**SOURCE DATA:**

════════════════

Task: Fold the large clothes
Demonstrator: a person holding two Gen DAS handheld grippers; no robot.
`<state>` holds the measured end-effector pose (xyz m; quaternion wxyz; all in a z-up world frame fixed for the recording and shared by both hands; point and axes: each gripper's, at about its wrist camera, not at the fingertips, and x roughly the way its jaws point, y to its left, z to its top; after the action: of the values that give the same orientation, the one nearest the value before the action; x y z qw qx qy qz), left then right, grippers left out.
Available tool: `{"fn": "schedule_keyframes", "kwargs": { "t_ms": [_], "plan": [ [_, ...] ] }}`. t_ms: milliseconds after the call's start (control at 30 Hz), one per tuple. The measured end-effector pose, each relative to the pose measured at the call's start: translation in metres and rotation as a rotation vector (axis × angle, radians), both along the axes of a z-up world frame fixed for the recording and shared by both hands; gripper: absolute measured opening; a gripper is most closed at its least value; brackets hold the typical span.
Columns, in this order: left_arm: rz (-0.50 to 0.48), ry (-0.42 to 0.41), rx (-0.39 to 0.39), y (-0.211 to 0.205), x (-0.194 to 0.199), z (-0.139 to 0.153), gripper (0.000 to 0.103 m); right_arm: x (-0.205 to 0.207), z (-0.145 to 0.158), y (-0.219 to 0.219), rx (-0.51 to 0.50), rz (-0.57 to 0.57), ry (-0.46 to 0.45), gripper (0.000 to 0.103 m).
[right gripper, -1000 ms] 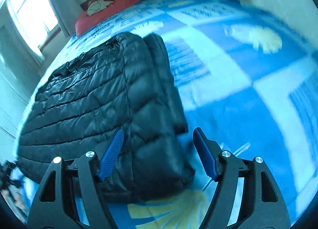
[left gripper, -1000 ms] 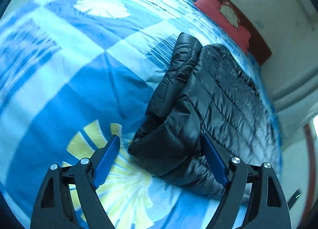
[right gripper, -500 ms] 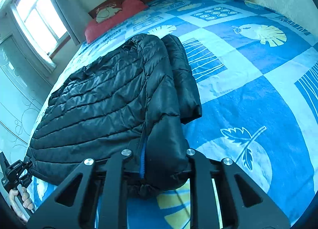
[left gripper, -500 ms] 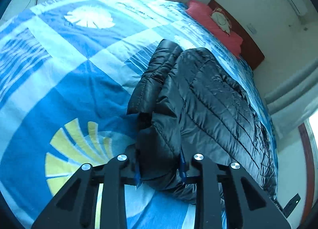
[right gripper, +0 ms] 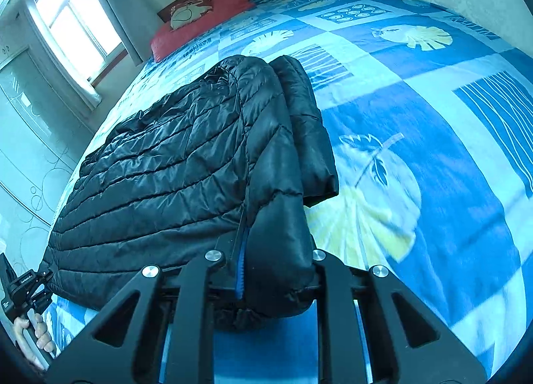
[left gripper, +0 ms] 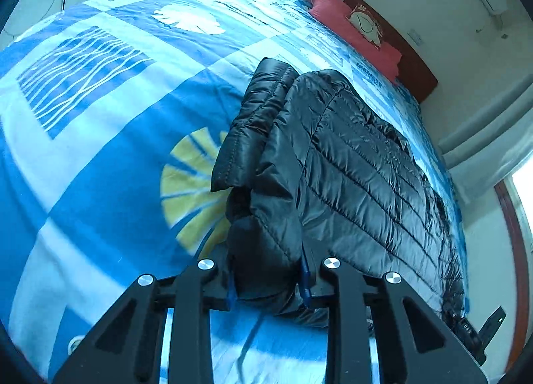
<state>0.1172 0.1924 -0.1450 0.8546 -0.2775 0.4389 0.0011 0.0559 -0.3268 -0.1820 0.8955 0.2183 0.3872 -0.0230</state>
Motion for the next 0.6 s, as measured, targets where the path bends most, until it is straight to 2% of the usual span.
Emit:
{"fn": "schedule_keyframes", "kwargs": {
  "t_ms": [200, 400, 600],
  "plan": [
    [-0.008, 0.003, 0.020, -0.001, -0.004, -0.005, 0.028, -0.001, -0.008, -0.002, -0.001, 0.004, 0.005, 0.018],
    [-0.017, -0.019, 0.079, -0.007, -0.009, -0.002, 0.028, -0.004, -0.008, 0.001, -0.029, 0.005, -0.005, 0.019],
    [-0.019, -0.015, 0.074, -0.004, -0.015, -0.001, 0.028, -0.010, -0.008, 0.001, -0.031, 0.002, -0.007, 0.018]
  ]
}}
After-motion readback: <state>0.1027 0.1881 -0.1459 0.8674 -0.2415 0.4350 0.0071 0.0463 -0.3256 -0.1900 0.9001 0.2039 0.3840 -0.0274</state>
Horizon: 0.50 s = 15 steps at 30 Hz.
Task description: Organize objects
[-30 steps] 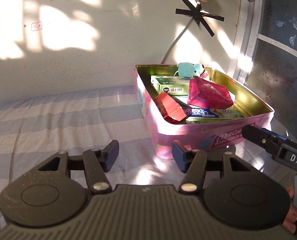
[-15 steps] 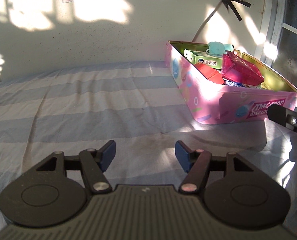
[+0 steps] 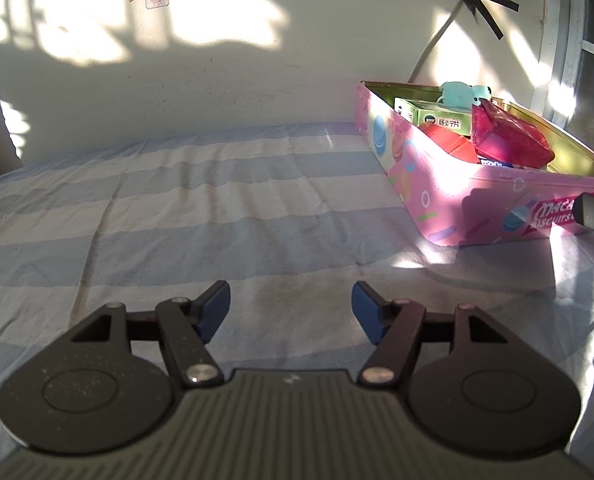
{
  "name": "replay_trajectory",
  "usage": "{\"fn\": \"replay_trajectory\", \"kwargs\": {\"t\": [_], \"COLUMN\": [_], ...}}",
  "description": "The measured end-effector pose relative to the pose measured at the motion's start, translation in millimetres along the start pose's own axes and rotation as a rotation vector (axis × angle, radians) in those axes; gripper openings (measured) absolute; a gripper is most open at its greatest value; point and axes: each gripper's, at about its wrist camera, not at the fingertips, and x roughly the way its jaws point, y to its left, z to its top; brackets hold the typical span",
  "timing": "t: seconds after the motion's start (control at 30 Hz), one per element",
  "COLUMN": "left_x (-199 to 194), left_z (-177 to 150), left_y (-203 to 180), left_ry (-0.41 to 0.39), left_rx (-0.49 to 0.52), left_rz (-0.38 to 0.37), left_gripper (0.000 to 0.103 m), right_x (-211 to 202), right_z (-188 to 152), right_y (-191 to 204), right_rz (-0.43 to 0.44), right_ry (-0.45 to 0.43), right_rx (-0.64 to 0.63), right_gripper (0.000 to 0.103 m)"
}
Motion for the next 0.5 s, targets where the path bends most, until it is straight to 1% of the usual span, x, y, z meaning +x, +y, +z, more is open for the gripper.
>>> {"fn": "replay_trajectory", "kwargs": {"t": [0.1, 0.2, 0.27, 0.3, 0.33, 0.4, 0.47, 0.5], "left_x": [1, 0, -2, -2, -3, -5, -8, -10], "left_z": [0, 1, 2, 3, 3, 5, 7, 8], "left_y": [-3, -4, -6, -7, -7, -8, -10, -11], "left_ry": [0.001, -0.004, -0.007, -0.006, -0.005, -0.008, -0.007, -0.008], "left_rx": [0.008, 0.012, 0.017, 0.018, 0.018, 0.016, 0.018, 0.022], "left_rz": [0.006, 0.013, 0.018, 0.019, 0.019, 0.019, 0.025, 0.024], "left_gripper": [0.070, 0.081, 0.082, 0.084, 0.089, 0.093, 0.096, 0.098], "right_x": [-1, -3, -4, -4, -5, -6, -9, -11], "right_z": [0, 1, 2, 2, 2, 4, 6, 7], "right_y": [-3, -5, -6, -5, -6, -6, -6, -5], "right_rz": [-0.008, -0.014, -0.017, -0.019, -0.019, -0.021, -0.022, -0.021], "right_ry": [-0.006, -0.015, -0.017, -0.016, -0.016, -0.018, -0.025, -0.028], "right_rx": [0.011, 0.018, 0.018, 0.016, 0.015, 0.016, 0.016, 0.013], "right_gripper": [0.079, 0.079, 0.080, 0.080, 0.081, 0.083, 0.089, 0.090]}}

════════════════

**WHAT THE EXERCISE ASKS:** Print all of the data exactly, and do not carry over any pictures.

**TASK RESPONSE:**
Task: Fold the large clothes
Demonstrator: a person holding two Gen DAS handheld grippers; no robot.
`<state>` holds the measured end-effector pose (xyz m; quaternion wxyz; all in a z-up world frame fixed for the recording and shared by both hands; point and axes: each gripper's, at about its wrist camera, not at the fingertips, and x roughly the way its jaws point, y to its left, z to its top; after the action: of the values that give the same orientation, the one nearest the value before the action; x y z qw qx qy qz), left then right, grippers left out.
Available tool: `{"fn": "schedule_keyframes", "kwargs": { "t_ms": [_], "plan": [ [_, ...] ] }}`. t_ms: milliseconds after the call's start (control at 30 Hz), one per tuple. The measured end-effector pose, each relative to the pose measured at the call's start: translation in metres and rotation as a rotation vector (axis × angle, radians), both along the axes of a z-up world frame fixed for the recording and shared by both hands; gripper: absolute measured opening; a gripper is most closed at its least value; brackets hold the typical span.
Columns, in this order: left_arm: rz (-0.50 to 0.48), ry (-0.42 to 0.41), rx (-0.39 to 0.39), y (-0.211 to 0.205), x (-0.194 to 0.199), z (-0.139 to 0.153), gripper (0.000 to 0.103 m); right_arm: x (-0.205 to 0.207), z (-0.145 to 0.158), y (-0.219 to 0.219), rx (-0.51 to 0.50), rz (-0.57 to 0.57), ry (-0.46 to 0.45), gripper (0.000 to 0.103 m).
[right gripper, -1000 ms] 
[left gripper, -1000 ms] 
[right gripper, -500 ms] 
[left gripper, -500 ms] 
[right gripper, +0 ms] 
[left gripper, +0 ms] 
<state>0.1172 0.1924 -0.1450 0.8546 -0.2775 0.4389 0.0011 0.0559 -0.3268 -0.1820 0.8955 0.2183 0.3872 -0.0230</state>
Motion for the next 0.6 s, as measured, targets where the path bends most, until it is straight to 2% of the usual span.
Emit:
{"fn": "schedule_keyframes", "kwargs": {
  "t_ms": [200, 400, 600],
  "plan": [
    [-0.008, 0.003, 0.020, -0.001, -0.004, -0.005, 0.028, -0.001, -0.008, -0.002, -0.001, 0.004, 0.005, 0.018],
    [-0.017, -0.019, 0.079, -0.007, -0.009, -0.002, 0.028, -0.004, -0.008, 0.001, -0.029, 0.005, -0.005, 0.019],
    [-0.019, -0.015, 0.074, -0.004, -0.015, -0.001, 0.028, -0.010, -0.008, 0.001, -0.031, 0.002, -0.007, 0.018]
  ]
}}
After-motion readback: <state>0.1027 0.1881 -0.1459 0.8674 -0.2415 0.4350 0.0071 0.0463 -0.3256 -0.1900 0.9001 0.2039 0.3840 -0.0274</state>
Horizon: 0.50 s = 15 steps at 30 Hz.
Task description: Organize objects
[-30 steps] 
[-15 steps] 
[+0 steps] 
{
  "name": "replay_trajectory",
  "usage": "{\"fn\": \"replay_trajectory\", \"kwargs\": {\"t\": [_], \"COLUMN\": [_], ...}}",
  "description": "The measured end-effector pose relative to the pose measured at the motion's start, translation in millimetres along the start pose's own axes and rotation as a rotation vector (axis × angle, radians) in those axes; gripper openings (measured) absolute; a gripper is most open at its greatest value; point and axes: each gripper's, at about its wrist camera, not at the fingertips, and x roughly the way its jaws point, y to its left, z to its top; brackets hold the typical span",
  "timing": "t: seconds after the motion's start (control at 30 Hz), one per element",
  "COLUMN": "left_x (-199 to 194), left_z (-177 to 150), left_y (-203 to 180), left_ry (-0.41 to 0.39), left_rx (-0.49 to 0.52), left_rz (-0.38 to 0.37), left_gripper (0.000 to 0.103 m), right_x (-211 to 202), right_z (-188 to 152), right_y (-191 to 204), right_rz (-0.43 to 0.44), right_ry (-0.45 to 0.43), right_rx (-0.64 to 0.63), right_gripper (0.000 to 0.103 m)"
}
Motion for the next 0.5 s, targets where the path bends most, until it is straight to 1% of the usual span, x, y, z meaning +x, +y, +z, more is open for the gripper.
>>> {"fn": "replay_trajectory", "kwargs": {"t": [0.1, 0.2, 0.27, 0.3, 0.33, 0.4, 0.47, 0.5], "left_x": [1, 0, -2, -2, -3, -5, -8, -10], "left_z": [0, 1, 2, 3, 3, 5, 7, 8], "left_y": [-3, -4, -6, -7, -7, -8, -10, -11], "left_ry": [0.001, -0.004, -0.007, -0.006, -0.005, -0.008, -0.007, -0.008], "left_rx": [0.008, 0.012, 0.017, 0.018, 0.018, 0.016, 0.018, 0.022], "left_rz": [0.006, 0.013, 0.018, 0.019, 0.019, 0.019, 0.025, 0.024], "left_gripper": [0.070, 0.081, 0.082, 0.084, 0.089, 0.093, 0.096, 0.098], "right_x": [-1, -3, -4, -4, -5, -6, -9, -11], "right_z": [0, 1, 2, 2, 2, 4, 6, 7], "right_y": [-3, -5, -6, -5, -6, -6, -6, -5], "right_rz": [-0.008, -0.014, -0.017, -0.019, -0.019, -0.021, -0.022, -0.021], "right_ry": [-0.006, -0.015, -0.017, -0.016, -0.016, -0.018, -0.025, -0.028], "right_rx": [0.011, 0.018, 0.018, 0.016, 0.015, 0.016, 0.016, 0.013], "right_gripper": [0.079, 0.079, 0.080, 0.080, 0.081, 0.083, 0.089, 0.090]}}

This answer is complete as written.